The concerning trend of low life expectancy gains is said to be more significant in low-life span countries, finds a new study.

‘Global public health efforts have to be more than just providing futuristic health technologies to improve the current downfall in Life expectancy gains. These efforts should be brought to the notice through the political will and social consensus especially for low-lifespan countries.’

Although a "ceiling effect" is expected as average lifespan approaches its biological limit, the study found that the trend towards slower gains--and even declines--in lifespan is worst among low-lifespan countries.

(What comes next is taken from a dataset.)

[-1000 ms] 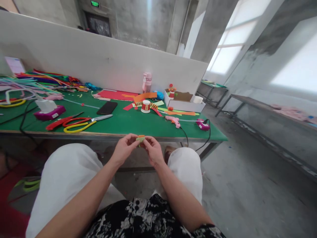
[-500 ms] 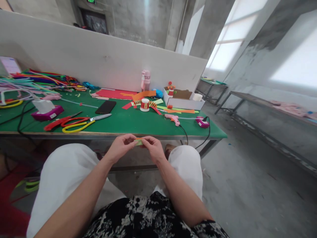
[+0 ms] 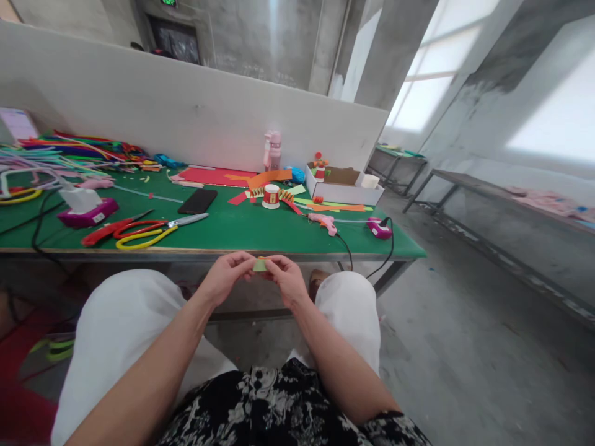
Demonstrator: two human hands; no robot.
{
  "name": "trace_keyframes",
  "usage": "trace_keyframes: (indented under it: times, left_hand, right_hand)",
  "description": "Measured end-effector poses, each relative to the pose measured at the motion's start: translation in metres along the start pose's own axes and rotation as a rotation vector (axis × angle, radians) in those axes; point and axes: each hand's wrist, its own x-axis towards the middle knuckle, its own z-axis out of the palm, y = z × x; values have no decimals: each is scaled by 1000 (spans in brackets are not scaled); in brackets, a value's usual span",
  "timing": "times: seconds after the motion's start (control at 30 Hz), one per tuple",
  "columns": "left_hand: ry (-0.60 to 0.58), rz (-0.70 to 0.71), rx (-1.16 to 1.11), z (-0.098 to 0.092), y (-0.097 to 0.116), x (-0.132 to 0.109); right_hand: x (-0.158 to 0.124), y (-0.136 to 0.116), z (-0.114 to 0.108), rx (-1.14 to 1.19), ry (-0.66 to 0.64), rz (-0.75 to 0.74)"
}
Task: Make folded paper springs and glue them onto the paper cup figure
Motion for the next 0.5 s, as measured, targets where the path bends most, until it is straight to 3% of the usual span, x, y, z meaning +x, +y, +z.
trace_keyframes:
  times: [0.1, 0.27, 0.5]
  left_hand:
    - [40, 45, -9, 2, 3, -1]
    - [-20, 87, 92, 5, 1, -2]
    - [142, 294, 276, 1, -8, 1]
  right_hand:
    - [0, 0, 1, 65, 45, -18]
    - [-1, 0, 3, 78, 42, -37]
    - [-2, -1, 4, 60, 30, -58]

"This is not about us hitting the ceiling; the slowdown has been sharpest in countries that have the most life expectancy to gain," says David Bishai, Ph.D., professor in the Bloomberg School's Department of Population, Family and Reproductive Health.
The findings does not have a clear explanation, although it shows that progress in health technology since 1950 has not been enough to keep longevity increasing at its historic rates in populations.
"It's a rebuke to the idea that you can fix global health just by inventing more stuff," Bishai says, adding "New health technology has been essential to making strides in life expectancy, of course, but our predecessors in the 1950s were making faster progress with the basics of soap, sanitation and public health."
Bishai and Carolina Cardona, a Ph.D. student at the Bloomberg School, examined life expectancy data for 139 countries and for each one calculated the "decadal" life expectancy gain--the gain from a given year to a decade later--during the period 1950-2009.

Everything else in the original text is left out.